Part I: EB-5 Offerings Do Not Fit Standard SEC Registration Requirements
by Victor Shum & Catherine D. Holmes
- The SEC has not provided clear guidance on how to comply with U.S. securities laws requiring registration as a securities broker-dealer, investment company or investment adviser when conducting EB-5 offerings
The U.S. Securities and Exchange Commission (SEC) has stated in open meetings with the United States Citizenship and Immigration Services (USCIS) and the Association to Invest In the USA (IIUSA), the trade association for the EB-5 regional center program, over the past two years that EB-5 investment offerings are subject to U.S. securities laws, even though EB-5 investments are offered primarily outside the United States to persons who by definition are not currently U.S. residents but are seeking to become U.S. residents as a result of making their investment in an EB-5 offering. However, the SEC has not provided any specific guidance to the EB-5 investment community on the ways in which they can comply with the registration requirements that apply to the registration requirements for securities broker-dealers, investment companies or investment advisers under U.S. securities laws, other than to suggest that they speak to an experienced securities lawyer. This advice leads to conflicting opinions among lawyers, and makes it difficult for everyone involved in the EB-5 investment market to know exactly what they are required to do in order to comply with these registration requirements under U.S. securities laws.

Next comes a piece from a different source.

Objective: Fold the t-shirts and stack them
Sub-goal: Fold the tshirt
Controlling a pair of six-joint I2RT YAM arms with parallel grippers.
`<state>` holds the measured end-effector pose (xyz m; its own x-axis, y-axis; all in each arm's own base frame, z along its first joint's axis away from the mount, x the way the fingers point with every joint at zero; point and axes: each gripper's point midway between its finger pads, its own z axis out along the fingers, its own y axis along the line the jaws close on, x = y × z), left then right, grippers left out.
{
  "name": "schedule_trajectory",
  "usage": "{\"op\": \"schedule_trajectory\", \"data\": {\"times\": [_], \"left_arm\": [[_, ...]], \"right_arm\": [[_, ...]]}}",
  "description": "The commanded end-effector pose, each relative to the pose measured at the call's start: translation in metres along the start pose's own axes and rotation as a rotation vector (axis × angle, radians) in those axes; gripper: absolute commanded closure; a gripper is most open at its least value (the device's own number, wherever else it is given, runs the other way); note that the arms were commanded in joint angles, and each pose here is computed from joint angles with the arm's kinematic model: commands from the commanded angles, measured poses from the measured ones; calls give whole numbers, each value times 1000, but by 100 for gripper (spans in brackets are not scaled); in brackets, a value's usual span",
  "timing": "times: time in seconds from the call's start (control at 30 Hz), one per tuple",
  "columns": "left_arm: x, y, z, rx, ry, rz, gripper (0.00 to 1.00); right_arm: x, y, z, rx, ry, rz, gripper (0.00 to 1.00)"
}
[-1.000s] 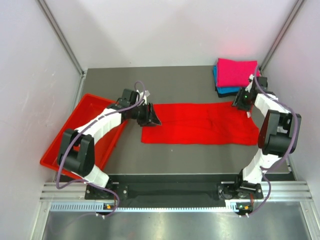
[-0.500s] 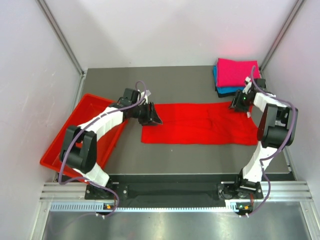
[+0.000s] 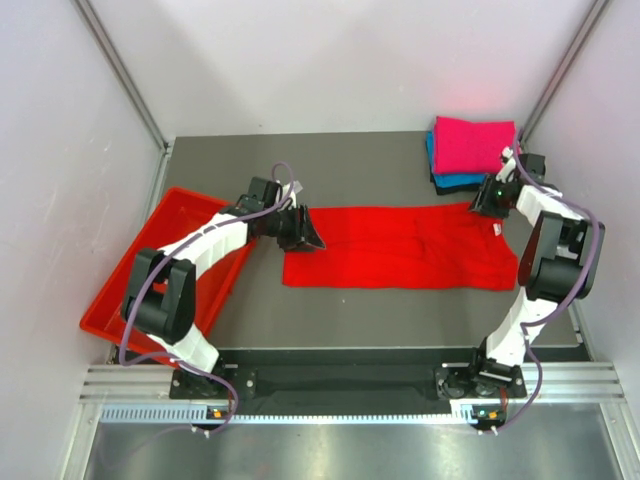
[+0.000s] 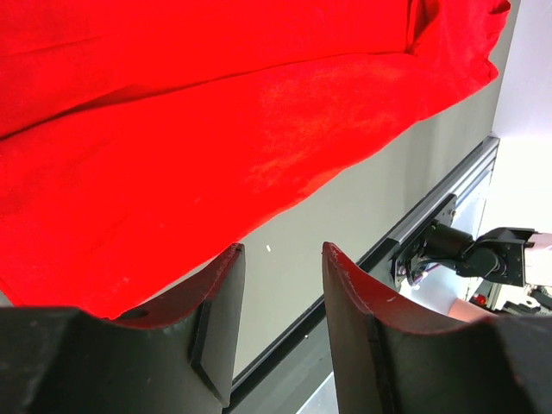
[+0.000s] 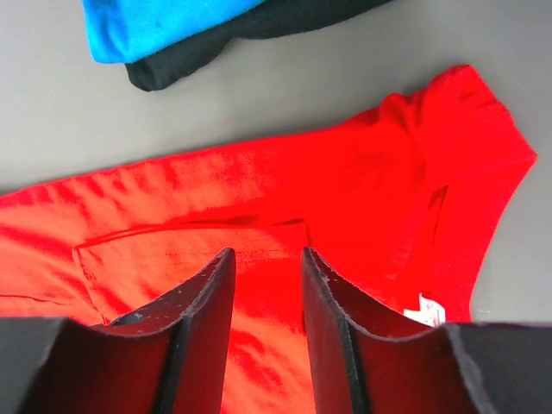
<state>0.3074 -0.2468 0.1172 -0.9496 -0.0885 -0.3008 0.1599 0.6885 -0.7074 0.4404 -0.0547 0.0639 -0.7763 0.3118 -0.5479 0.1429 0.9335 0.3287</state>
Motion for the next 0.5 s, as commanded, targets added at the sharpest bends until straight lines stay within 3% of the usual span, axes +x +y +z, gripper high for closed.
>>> {"op": "schedule_trajectory", "data": {"times": [0.0, 0.47], "left_arm": [[-17, -12, -2, 45, -46, 41, 54], [-18, -9, 3, 38, -39, 38, 55]], "right_arm": [[-14, -3, 0, -18, -56, -33, 64], [-2, -9, 21, -37, -27, -32, 66]]}}
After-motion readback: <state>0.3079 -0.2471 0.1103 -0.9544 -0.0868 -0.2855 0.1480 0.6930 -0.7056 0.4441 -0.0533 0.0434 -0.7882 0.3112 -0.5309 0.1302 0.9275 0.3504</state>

- There is an important distinction between SEC jurisdiction over cases of investor fraud versus the requirements for registration of broker-dealers, investment companies and investment advisers
The SEC has brought several actions against EB-5 regional center operators in cases of investor fraud. Notably, the SEC brought a securities fraud enforcement action against A Chicago Convention Center, LLC, Anshoo Sehti and Intercontinental Regional Center Trust of Chicago, LLC in 2013 (Civil Action No. 13-cv-982), in a case where the defendants had committed fraud by misrepresenting that they had all necessary building permits and contracts with several major hotel chains when they had none, substantially overstating the value of the land on which the project would be built, and making false claims regarding the experience of the principals in developing and operating hotels. Since then, the SEC has brought several other actions against EB-5 regional center operators who did not invest funds in the projects for which the EB-5 offerings were made. In all of these cases, the fraudulent conduct of the defendants was obvious, and the SEC rightfully exerted jurisdiction to protect EB-5 investors and strengthen the integrity of the EB-5 investment program. In this respect, the EB-5 community supports the actions of the SEC, because it ultimately benefits the market for EB-5 investments to have a strong enforcement policy against fraud in the EB-5 investment market.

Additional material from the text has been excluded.